Life as small business owners
Creating a successful brand and having an impact in the LGBTQ+ community hasn’t come without its share of challenges for Arley and Morgan. Aside from the pandemic-related challenges that business owners have faced in recent years, Morgan said being working parents has been one of the toughest parts of all. “As independent business owners, there’s not someone providing maternity or parental leave,” she said, adding that, “on the flip side it offers us the most flexibility.”

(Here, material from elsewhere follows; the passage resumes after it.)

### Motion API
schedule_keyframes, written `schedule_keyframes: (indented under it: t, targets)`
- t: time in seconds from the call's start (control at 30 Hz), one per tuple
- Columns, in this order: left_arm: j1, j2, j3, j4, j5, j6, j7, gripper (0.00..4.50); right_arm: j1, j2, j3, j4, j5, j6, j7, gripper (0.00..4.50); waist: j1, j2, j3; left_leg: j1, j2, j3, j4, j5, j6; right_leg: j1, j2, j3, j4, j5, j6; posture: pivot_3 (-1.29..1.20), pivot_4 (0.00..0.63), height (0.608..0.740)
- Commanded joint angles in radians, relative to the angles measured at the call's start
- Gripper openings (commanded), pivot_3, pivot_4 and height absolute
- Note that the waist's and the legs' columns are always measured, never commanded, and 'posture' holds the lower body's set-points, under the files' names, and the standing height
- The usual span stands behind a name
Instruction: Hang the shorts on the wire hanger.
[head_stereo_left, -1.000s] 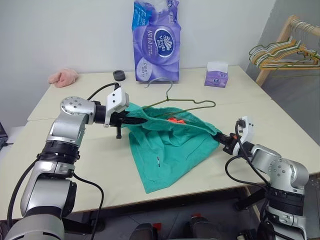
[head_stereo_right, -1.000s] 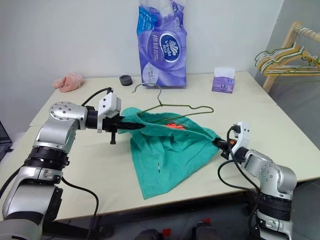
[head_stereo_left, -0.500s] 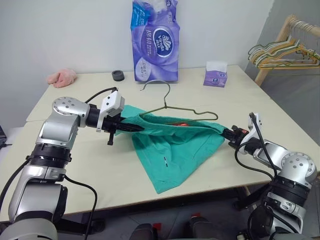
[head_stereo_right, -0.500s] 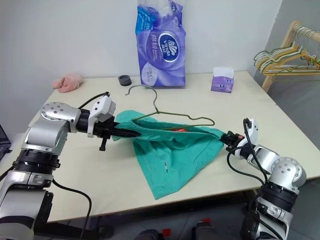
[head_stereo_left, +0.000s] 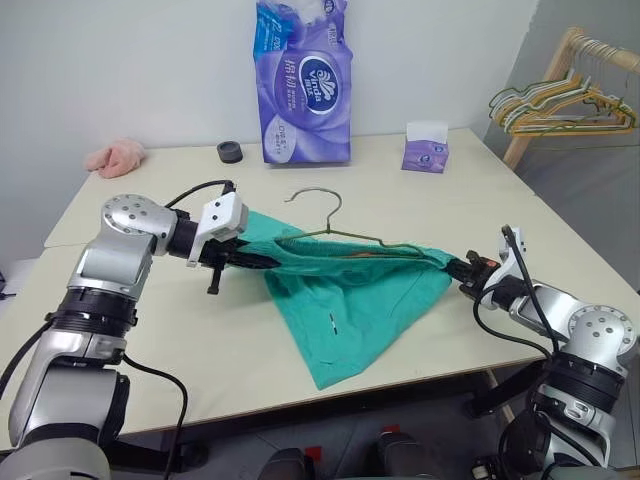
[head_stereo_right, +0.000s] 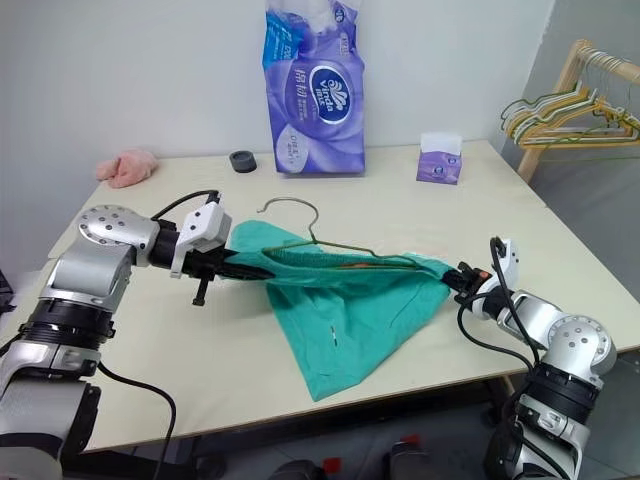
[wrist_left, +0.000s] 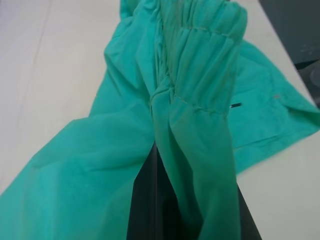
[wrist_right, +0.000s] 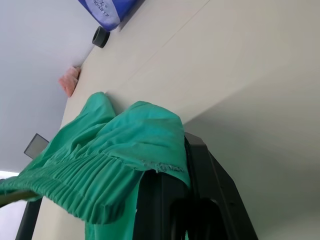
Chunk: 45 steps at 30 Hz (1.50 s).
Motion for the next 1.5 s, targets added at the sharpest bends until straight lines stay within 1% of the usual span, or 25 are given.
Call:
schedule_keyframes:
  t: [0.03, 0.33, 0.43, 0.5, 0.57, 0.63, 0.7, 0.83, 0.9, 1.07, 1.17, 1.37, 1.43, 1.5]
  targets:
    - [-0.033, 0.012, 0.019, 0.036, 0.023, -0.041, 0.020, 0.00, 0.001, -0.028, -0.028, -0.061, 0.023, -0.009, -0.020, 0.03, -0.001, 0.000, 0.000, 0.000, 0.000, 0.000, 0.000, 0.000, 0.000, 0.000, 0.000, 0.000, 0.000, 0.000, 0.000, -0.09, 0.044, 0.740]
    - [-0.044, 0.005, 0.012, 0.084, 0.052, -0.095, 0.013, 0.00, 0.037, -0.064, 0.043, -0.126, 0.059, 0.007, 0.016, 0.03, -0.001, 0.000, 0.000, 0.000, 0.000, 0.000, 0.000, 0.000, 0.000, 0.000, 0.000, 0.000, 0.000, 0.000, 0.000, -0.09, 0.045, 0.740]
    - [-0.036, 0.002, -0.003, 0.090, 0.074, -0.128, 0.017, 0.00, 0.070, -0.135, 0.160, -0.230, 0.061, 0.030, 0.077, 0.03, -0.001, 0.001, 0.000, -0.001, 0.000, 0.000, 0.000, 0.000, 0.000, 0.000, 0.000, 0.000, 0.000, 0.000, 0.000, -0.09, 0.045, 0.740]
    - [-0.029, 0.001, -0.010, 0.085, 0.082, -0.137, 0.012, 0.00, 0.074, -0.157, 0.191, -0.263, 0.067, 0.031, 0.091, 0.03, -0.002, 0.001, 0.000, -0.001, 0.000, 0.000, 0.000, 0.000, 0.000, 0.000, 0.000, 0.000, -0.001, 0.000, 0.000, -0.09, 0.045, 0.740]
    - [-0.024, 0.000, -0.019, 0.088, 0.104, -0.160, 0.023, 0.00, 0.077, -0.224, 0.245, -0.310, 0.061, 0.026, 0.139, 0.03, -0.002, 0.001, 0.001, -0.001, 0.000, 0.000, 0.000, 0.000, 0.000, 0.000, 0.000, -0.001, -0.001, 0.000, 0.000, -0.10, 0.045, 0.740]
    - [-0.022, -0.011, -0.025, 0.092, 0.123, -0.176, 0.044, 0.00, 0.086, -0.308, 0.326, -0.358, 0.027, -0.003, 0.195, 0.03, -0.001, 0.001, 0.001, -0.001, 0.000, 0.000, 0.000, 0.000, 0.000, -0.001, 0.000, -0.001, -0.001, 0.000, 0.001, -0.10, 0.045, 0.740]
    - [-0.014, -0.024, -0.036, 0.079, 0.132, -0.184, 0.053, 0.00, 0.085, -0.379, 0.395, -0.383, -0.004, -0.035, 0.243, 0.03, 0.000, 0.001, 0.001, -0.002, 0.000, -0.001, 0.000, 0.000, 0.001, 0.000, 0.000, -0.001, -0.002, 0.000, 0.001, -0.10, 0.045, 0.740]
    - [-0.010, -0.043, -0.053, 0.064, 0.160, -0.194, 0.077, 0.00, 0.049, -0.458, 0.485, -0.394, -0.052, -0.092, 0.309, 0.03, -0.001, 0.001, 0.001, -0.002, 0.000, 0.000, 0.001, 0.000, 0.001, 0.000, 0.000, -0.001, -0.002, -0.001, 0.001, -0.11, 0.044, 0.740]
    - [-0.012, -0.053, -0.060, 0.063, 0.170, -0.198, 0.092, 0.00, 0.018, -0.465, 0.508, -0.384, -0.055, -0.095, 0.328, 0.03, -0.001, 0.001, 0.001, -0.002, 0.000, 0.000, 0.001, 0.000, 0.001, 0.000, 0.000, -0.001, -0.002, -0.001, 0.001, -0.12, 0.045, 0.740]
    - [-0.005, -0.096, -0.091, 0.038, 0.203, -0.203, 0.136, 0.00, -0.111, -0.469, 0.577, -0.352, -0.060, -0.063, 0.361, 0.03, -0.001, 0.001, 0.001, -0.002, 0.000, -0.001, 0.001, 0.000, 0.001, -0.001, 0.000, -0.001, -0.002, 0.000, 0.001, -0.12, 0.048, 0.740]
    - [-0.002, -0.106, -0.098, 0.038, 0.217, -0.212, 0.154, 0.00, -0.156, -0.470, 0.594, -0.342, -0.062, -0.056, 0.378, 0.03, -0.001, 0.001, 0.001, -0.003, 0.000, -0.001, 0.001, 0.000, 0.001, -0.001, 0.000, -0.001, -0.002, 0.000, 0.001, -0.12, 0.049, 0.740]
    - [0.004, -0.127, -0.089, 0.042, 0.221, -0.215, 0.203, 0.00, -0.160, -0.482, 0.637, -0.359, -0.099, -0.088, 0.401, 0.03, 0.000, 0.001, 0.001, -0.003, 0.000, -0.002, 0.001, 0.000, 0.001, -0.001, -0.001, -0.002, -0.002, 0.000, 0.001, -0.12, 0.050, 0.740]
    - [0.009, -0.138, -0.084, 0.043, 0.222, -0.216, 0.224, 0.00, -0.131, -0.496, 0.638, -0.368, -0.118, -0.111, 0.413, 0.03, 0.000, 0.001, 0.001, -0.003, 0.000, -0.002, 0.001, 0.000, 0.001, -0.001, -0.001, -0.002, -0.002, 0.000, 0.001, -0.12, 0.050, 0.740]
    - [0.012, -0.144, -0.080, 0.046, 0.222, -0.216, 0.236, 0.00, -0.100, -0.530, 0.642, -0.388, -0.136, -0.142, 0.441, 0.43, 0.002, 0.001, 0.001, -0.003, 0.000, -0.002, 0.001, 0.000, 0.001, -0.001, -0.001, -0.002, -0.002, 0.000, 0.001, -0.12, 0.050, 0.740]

Morgan explained how it’s been difficult dealing with childcare and homeschooling during the pandemic, but one of the benefits of being their own boss is the ability to make adjustments to the business to prioritize their family while keeping the company running. For Morgan, the hard work and balancing act is all worth it because of the impact Ladyfingers is able to have on the community. “I don’t ever come to work and wonder if the work that I’m doing matters. We get to decide what we prioritize in our company,” she said. “We get to decide who we sell to, what we make, how we make it, how we give back, and how we talk about the things that are important to us in the world and in our community.”
Connecting with customers
Morgan and Arley get plenty of inspiration from their customers and have several memories of heartwarming customer connections and interactions from over the years. One of Morgan’s favorite moments was last year when someone purchased a Pride celebration box—a customizable box dedicated to celebrating friends or family members in the LGBTQ+ community—for themselves. The customer stated in the notes they lived in a small town and didn’t have anyone supporting or celebrating who they are, so they planned to celebrate on their own with the Pride box.

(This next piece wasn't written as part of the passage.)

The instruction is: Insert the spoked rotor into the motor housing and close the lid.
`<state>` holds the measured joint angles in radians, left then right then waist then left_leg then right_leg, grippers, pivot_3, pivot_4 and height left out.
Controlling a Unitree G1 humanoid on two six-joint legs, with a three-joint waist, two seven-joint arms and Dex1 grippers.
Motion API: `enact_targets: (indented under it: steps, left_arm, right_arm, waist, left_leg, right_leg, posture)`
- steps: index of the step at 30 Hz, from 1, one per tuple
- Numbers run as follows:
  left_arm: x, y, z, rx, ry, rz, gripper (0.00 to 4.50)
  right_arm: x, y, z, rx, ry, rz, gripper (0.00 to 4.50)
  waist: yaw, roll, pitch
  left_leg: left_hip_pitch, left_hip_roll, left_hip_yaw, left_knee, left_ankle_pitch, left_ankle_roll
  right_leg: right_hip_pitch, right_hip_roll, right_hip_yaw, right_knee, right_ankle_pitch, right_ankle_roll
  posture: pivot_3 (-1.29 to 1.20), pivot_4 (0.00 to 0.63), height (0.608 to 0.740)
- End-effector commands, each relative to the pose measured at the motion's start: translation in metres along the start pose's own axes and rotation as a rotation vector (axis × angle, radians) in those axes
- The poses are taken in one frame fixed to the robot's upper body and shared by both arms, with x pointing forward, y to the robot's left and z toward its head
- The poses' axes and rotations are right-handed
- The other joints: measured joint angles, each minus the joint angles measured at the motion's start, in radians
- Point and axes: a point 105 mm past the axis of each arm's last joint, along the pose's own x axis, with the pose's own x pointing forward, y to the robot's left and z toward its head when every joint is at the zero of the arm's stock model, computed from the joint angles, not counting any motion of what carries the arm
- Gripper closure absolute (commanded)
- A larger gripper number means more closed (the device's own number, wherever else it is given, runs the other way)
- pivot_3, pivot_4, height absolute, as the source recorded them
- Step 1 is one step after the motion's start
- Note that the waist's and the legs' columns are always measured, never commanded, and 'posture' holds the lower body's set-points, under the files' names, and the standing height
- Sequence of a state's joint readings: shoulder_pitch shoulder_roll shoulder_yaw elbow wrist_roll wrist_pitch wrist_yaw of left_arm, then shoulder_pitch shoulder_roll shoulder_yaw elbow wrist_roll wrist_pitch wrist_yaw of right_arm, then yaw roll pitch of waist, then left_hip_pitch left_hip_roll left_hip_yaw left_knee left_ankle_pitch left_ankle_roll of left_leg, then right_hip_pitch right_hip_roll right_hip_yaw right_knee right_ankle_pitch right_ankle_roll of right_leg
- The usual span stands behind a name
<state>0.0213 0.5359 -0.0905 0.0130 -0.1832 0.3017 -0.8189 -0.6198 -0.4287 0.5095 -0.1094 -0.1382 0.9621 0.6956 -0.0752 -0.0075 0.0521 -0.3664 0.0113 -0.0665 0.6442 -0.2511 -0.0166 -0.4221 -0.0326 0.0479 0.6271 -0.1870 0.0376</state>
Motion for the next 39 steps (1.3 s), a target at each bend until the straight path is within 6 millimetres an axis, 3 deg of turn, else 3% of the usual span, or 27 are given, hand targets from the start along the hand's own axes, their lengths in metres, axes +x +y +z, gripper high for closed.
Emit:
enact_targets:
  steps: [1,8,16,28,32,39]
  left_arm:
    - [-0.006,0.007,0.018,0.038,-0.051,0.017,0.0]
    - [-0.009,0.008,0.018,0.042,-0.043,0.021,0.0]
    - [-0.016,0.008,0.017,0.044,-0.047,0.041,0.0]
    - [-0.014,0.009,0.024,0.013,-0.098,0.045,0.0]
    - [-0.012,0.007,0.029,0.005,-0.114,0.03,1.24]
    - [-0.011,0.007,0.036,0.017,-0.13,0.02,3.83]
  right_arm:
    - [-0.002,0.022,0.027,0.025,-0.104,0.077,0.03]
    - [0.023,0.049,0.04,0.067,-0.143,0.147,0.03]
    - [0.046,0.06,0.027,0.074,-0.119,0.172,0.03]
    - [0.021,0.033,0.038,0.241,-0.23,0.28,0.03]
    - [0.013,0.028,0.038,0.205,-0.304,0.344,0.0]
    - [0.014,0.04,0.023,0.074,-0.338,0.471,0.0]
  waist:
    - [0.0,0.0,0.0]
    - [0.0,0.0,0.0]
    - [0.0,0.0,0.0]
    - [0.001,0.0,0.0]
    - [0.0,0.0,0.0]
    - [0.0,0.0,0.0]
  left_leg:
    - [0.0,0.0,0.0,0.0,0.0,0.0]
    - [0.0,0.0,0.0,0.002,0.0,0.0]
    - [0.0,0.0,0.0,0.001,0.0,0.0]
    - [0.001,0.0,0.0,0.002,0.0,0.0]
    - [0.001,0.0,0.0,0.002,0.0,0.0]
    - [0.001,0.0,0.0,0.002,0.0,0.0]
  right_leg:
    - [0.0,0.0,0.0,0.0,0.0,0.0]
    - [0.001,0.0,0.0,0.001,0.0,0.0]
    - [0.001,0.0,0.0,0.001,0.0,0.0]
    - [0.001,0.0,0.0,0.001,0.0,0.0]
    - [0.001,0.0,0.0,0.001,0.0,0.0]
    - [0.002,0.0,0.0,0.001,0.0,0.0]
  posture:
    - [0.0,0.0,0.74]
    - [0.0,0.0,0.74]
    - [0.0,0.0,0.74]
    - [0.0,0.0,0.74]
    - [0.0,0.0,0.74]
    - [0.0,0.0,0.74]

The team at Ladyfingers Letterpress was touched by the sentiment and took swift action. They not only refunded the customer’s money but also asked members of the community on Instagram to write the customer a message. They received countless comments that were turned into handwritten notes of people sharing their own experiences of coming out and finding their place in the LGBTQ+ community. Morgan and Arley packaged up all the notes up with the celebration box and sent it along. The customer later followed up and shared how much those notes had meant to them. “To feel alien and realize you have all of these people here is incredible,” Morgan said.
Celebrating Pride and advising entrepreneurs
Their Pride celebration boxes are just one way that Arley and Morgan celebrate Pride month with their community. “We do a lot of work partnering with organizations in our town through special edition products,” Morgan said. This year, they’re hosting an interactive printing event where they’ll print special edition prints of their “Love Is Why We Are Here” poster and donate the proceeds to a local charity. They’ve also had a booth at a local Youth Pride event held by Inside Out Youth Services, participated in a Queer Prom in Colorado Springs, and put together special window displays to celebrate with the whole community.
“We’ve always chosen to really be who we are, to speak about things that matter to us through our business,” Morgan said. “It’s been the right path for us.”